Shortly thereafter TOS struck their, "Food Industry Outreach Task Force", which seems to have morphed into their "Food Industry Engagement Council", the most recent meeting of which included representatives from Kellogg's, PepsiCo, Nestlé, Dr. Pepper and Ocean Spray. There appears to be no doubt that TOS meant what they said back in early 2013.

To be clear, I'm all for dialogue, debate, and discussion with the food industry, but I just can't support taking their money, formally working with them on joint projects, or giving them votes at tables. To be sure, in these difficult fiscal times, for public health organizations, the benefit of food industry partnerships is funding. But partnerships of course need to benefit both parties, and for the food industry, partnering with health organizations has much to offer. Public health partnerships provide the food industry with high gloss brand polish, they may lead to direct or indirect co-branded sales, they may confer undeserved positive emotional brand associations, they may silence or soften industry or product criticism, they may provide industry with ammunition to fight industry unfriendly legislative efforts, and they necessitate that the partnered public health group water down public health messaging that may conflict with their partnered private industries' bottom lines.

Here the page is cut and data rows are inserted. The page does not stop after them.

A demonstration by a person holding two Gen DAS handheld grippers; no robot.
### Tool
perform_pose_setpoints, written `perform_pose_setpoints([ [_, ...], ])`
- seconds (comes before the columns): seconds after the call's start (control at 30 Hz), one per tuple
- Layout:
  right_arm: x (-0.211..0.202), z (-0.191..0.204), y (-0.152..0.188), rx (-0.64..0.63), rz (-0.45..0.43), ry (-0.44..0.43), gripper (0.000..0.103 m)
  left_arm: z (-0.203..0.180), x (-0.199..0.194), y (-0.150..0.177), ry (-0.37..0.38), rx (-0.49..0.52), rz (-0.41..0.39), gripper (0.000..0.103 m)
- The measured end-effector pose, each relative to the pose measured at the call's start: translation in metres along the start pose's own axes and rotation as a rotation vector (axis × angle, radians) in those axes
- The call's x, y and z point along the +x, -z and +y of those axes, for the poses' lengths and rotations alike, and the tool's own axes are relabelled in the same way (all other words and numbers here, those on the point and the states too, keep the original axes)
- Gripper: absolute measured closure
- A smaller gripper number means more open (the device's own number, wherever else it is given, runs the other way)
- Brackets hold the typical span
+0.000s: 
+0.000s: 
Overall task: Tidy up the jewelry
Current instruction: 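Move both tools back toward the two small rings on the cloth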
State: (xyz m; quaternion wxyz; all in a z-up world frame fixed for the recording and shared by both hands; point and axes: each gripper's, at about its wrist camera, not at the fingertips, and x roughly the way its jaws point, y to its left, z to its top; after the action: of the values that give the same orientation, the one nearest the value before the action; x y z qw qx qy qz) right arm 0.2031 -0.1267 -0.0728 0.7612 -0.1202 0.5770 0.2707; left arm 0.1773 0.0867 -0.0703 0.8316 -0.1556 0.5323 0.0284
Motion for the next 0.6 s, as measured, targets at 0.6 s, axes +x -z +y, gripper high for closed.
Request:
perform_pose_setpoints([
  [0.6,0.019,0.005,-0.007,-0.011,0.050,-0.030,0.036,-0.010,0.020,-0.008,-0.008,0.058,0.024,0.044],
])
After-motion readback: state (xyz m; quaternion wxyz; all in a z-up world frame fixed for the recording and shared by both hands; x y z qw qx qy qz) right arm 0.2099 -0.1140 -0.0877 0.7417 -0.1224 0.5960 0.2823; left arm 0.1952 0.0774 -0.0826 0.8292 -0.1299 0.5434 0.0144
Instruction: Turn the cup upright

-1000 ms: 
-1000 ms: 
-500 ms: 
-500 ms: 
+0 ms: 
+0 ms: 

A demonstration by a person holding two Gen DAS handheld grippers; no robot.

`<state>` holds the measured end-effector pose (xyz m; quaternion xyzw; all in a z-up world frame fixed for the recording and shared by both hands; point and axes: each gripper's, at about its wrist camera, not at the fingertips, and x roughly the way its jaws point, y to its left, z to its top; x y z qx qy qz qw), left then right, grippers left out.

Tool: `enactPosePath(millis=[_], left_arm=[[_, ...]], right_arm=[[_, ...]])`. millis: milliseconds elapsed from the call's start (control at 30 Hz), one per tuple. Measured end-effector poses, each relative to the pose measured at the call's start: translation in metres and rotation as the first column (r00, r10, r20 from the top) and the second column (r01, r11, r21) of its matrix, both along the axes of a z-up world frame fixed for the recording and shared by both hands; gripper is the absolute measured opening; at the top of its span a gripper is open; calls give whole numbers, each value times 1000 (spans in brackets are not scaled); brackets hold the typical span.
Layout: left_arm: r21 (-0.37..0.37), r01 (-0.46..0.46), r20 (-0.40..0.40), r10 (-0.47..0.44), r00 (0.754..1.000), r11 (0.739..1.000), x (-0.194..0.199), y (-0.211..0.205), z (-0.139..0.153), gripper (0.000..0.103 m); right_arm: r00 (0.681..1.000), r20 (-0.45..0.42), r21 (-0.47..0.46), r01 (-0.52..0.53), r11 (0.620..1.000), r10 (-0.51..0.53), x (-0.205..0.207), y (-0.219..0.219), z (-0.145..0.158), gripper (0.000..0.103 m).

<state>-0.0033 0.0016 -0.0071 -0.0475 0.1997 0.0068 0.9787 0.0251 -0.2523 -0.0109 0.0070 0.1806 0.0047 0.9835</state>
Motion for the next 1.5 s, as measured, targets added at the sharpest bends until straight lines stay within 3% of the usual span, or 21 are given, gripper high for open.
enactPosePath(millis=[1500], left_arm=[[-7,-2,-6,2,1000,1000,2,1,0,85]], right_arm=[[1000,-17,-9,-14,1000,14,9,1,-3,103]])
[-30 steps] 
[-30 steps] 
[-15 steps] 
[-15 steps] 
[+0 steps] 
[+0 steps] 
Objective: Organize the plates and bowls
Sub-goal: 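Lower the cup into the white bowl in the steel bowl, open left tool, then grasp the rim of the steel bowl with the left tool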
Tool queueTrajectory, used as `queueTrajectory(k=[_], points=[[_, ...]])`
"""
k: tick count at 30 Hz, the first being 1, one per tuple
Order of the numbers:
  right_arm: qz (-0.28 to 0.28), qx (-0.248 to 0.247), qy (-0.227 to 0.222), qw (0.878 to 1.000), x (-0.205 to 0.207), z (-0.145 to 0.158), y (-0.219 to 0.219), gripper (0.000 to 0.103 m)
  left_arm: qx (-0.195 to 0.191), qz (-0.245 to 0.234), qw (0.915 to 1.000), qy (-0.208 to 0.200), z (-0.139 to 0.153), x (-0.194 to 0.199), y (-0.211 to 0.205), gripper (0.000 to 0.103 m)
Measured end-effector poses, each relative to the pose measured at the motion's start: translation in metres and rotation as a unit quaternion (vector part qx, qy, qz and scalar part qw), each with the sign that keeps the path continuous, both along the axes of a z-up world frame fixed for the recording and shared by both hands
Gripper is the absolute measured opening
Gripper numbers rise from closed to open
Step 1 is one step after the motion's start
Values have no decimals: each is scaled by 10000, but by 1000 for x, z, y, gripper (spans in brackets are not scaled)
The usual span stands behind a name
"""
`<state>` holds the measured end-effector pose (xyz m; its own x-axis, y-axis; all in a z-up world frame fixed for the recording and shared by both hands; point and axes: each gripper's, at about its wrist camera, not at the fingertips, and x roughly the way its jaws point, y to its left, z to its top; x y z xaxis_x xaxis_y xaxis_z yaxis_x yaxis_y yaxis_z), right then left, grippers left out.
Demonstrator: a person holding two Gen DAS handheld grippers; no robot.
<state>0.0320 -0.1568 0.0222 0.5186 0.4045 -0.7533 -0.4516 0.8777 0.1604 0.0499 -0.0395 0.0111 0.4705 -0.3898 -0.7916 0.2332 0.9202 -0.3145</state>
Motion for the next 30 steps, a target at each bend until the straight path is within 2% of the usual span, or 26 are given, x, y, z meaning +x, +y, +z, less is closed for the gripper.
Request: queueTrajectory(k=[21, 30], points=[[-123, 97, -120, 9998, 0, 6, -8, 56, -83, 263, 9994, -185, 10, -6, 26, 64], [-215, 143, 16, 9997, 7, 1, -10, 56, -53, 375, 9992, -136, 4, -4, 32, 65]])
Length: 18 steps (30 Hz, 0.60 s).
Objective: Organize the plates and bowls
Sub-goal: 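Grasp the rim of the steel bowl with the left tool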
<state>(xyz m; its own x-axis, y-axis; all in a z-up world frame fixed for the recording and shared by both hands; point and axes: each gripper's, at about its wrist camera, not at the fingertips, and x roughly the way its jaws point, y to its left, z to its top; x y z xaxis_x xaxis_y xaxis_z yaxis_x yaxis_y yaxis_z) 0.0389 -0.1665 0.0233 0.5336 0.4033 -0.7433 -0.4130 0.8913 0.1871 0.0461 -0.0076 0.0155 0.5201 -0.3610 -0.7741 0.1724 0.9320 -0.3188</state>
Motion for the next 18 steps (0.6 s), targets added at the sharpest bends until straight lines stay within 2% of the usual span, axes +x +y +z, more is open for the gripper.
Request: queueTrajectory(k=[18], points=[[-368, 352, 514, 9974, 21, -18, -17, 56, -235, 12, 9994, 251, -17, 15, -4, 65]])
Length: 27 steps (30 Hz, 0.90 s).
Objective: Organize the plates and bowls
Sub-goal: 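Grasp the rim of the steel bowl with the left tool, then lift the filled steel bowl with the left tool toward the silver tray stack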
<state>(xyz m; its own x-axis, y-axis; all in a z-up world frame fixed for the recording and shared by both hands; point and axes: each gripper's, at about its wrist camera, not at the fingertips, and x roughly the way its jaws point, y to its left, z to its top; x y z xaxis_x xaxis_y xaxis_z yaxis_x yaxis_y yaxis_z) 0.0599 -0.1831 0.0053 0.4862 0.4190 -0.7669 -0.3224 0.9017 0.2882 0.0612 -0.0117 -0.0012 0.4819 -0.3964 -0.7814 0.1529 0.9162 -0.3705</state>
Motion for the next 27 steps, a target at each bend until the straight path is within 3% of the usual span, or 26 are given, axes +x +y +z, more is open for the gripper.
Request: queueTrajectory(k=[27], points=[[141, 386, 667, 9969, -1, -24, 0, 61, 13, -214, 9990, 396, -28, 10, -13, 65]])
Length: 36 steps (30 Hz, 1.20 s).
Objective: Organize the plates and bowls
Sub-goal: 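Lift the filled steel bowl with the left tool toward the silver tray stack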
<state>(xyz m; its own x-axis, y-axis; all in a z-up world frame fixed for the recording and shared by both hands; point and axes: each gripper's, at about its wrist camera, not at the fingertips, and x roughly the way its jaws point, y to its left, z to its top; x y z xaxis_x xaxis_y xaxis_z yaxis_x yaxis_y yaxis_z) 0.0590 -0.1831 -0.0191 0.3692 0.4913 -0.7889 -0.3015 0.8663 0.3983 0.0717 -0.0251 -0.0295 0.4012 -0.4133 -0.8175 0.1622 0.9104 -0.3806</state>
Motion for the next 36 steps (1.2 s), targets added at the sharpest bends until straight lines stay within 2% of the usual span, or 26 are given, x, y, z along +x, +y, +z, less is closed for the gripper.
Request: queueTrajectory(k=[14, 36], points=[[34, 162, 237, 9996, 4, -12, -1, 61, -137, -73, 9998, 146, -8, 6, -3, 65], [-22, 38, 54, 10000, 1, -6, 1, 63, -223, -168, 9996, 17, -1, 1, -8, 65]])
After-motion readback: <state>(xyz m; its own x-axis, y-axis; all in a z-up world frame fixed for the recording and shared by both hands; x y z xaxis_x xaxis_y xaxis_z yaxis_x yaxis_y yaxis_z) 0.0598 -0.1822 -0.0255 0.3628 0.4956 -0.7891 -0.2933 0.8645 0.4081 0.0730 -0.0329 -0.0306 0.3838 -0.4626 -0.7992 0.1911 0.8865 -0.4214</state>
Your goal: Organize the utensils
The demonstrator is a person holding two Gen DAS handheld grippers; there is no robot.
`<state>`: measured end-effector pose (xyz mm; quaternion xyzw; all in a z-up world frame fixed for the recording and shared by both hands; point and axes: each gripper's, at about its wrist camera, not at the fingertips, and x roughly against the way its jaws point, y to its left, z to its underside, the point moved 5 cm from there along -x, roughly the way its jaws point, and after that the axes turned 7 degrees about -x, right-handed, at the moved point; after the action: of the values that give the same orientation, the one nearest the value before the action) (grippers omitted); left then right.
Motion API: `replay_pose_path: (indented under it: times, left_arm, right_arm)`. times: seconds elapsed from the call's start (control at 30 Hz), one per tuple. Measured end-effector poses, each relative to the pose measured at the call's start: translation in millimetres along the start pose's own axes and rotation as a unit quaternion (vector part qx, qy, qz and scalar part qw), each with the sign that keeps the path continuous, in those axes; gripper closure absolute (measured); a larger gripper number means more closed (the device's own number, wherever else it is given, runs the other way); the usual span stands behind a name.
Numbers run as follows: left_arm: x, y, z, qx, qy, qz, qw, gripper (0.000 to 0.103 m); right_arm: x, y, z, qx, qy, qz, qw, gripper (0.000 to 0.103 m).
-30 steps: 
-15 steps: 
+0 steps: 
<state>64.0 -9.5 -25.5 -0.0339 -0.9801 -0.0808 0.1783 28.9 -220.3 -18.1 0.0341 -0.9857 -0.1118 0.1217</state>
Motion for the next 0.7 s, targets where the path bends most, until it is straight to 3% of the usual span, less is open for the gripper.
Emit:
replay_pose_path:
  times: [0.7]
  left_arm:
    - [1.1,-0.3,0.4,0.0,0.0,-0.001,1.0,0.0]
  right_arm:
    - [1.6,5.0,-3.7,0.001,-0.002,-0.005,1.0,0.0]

Put plainly, a public company cannot invest in a group, program, or intervention that in turn would ultimately serve to decrease sales more than not being involved in that same group, program, or intervention. Doing so would not only be an affront to their shareholders, it'd be grounds for their lawsuits.

Let’s hope I’m wrong in thinking history won’t look kindly on these partnerships, that public-health efforts won't be hindered by them, and that instead I’ll look back one day and think I made much ado about nothing, but until then, while I'll still likely see you at Obesity Week, this is why I'll no longer be sporting a "TOS Member" ribbon on my badge.